Problem requirements:
Among the lines below, restate word for word only those from the line with "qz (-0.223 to" through the line with "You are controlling", with both end lines kept.

=======

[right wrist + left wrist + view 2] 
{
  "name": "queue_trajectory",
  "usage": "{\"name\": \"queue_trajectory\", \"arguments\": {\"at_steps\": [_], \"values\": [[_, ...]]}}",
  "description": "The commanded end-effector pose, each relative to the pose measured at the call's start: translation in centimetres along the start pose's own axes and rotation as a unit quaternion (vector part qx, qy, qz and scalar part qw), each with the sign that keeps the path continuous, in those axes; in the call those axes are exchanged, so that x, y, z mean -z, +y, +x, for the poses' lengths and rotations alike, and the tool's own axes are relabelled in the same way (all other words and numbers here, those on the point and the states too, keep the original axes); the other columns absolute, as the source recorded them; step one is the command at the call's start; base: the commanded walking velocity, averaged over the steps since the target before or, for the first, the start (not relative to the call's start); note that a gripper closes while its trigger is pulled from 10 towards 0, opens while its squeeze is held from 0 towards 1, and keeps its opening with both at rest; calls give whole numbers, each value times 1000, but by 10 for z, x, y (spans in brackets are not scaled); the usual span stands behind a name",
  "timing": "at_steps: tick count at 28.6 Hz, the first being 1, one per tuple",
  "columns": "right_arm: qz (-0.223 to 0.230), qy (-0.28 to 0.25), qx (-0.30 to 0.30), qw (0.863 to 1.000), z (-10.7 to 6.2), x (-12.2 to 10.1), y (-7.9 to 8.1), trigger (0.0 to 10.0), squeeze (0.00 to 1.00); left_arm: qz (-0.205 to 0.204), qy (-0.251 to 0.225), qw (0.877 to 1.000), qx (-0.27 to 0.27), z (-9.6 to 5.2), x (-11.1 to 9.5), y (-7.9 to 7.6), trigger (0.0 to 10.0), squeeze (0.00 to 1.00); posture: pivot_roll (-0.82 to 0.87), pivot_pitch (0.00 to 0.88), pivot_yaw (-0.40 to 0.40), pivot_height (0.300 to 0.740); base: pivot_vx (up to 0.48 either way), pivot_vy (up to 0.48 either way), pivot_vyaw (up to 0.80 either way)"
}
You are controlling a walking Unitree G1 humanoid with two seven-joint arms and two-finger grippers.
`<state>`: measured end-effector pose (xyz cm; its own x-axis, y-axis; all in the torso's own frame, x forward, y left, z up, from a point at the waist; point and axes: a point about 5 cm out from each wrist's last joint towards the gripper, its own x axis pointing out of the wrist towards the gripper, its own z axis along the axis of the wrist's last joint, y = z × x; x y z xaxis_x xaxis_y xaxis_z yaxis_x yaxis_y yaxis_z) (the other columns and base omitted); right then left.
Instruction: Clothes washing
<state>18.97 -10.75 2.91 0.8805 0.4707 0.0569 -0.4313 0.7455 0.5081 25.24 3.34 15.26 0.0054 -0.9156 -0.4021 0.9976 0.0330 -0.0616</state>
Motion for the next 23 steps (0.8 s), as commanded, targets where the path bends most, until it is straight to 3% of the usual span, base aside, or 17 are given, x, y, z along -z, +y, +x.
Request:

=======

Exercise result:
  "columns": "right_arm: qz (-0.223 to 0.230), qy (-0.28 to 0.25), qx (-0.30 to 0.30), qw (0.863 to 1.000), z (-10.7 to 6.2), x (-12.2 to 10.1), y (-7.9 to 8.1), trigger (0.0 to 10.0), squeeze (0.00 to 1.00); left_arm: qz (-0.205 to 0.204), qy (-0.251 to 0.225), qw (0.877 to 1.000), qx (-0.27 to 0.27), z (-9.6 to 5.2), x (-11.1 to 9.5), y (-7.9 to 7.6), trigger (0.0 to 10.0), squeeze (0.00 to 1.00); posture: pivot_roll (-0.82 to 0.87), pivot_pitch (0.00 to 0.88), pivot_yaw (-0.40 to 0.40), pivot_height (0.300 to 0.740); base: pivot_vx (up to 0.48 either way), pivot_vy (up to 0.48 either way), pivot_vyaw (up to 0.80 either way)"
}
You are controlling a walking Unitree G1 humanoid with two seven-joint arms and two-finger grippers.

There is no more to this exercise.